Abstract The two major barriers of practical lithium–sulfur batteries are the poor reversibility of lithium‐metal anode and sluggish kinetics of sulfur cathode. Here, we report a simple yet cogent, molecular tailoring approach for lithium polysulfides, enabling a synergistic enhancement of anode reversibility and cathode kinetics. We show that SnI 4 coordinates with lithium polysulfides to form soluble complexes, resulting in a Li 2 SnS 3 ‐rich anode interphase layer. As Li 2 SnS 3 is stable against parasitic reactions and has a lower ionic resistance over cycling, the Li plating/stripping efficiency is greatly improved.
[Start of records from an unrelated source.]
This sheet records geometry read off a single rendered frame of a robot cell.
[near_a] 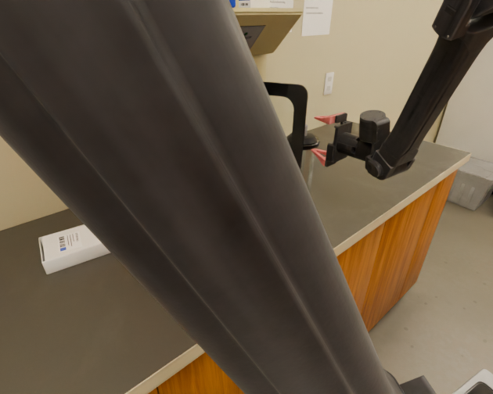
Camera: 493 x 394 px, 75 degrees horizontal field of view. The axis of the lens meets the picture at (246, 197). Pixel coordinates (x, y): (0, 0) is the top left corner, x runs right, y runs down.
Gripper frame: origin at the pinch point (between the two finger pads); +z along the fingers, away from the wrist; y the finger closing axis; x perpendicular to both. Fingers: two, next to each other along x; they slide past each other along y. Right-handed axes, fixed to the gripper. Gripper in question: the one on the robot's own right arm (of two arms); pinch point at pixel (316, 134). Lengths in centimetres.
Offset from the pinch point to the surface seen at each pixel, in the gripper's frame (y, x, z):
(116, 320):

In addition, the formation of soluble complexes between SnI 4 and lithium polysulfides play a non‐negligible role in suppressing the clustering behavior of lithium polysulfide molecules, resulting in a significant enhancement in sulfur conversion kinetics under lean electrolyte conditions. The synergistic improvement is validated in anode‐free, lean‐electrolyte pouch cells with a Li 2 S cathode that displays capacity retention of 78 % after 100 cycles.